■ **Record excerpts**
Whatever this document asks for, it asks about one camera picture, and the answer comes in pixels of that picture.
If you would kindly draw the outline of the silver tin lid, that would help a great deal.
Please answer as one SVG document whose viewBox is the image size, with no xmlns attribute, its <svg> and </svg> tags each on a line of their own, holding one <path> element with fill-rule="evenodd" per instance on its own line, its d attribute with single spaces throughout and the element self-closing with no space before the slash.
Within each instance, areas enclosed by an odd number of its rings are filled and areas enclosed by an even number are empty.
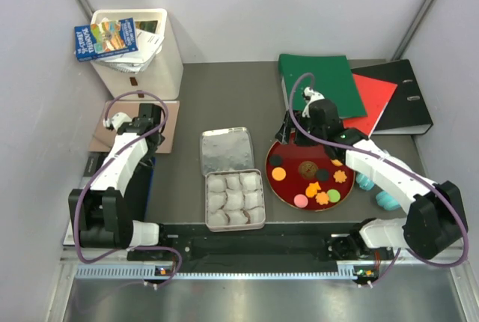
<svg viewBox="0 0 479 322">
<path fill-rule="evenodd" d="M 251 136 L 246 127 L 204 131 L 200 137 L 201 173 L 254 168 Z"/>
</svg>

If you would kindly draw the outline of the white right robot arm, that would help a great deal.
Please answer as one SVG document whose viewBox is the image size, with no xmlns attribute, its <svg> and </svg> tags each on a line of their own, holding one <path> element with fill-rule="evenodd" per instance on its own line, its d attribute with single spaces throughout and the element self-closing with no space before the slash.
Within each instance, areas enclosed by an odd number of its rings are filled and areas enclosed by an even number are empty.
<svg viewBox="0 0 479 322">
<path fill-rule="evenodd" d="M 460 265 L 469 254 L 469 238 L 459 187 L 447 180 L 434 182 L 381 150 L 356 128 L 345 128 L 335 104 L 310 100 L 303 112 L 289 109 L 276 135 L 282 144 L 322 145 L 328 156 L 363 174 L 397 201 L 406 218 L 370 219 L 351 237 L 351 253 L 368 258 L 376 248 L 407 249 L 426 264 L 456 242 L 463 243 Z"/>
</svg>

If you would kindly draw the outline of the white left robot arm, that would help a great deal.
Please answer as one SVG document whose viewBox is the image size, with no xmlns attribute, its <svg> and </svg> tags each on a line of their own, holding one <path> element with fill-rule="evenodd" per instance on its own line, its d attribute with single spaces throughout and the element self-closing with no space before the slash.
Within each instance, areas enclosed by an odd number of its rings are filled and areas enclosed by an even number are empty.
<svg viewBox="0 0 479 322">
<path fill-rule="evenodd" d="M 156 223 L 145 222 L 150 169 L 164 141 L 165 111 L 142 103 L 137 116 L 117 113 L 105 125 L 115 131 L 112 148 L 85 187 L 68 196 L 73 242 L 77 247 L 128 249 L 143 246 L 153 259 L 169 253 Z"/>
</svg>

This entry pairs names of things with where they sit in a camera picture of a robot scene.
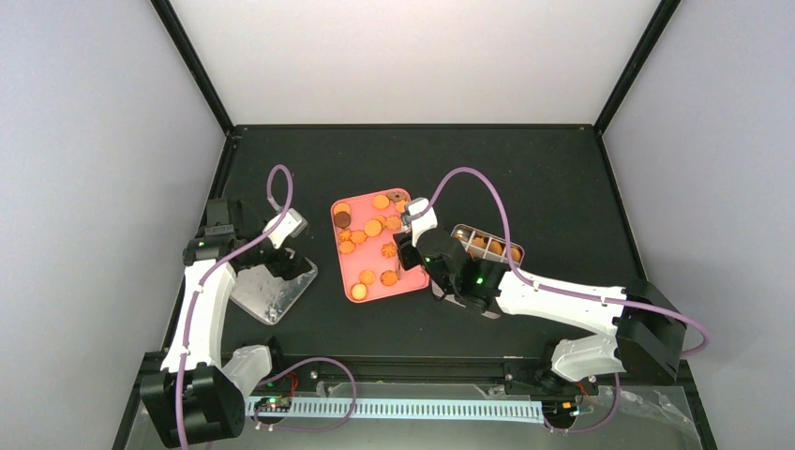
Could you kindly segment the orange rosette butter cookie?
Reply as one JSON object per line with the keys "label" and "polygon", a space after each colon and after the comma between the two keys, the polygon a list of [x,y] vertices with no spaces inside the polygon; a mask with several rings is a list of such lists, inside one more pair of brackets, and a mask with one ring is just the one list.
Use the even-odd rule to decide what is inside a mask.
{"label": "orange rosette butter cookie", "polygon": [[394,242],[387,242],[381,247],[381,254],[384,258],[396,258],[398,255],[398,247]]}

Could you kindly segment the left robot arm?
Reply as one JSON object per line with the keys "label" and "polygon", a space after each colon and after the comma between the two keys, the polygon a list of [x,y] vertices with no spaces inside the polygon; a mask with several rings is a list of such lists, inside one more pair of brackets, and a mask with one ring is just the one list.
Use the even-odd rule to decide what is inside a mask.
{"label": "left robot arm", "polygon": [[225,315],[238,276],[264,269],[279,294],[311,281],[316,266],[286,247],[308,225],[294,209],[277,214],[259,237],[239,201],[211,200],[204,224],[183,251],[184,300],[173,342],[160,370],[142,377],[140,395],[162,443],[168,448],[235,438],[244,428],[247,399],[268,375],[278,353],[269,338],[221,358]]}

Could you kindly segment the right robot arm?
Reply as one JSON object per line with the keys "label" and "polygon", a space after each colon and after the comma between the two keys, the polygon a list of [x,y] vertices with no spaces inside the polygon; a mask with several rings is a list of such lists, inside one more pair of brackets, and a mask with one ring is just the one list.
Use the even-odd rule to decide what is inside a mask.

■ **What is expected**
Check each line of the material above for "help" and say how many lines contain it, giving the number alone.

■ **Exercise answer**
3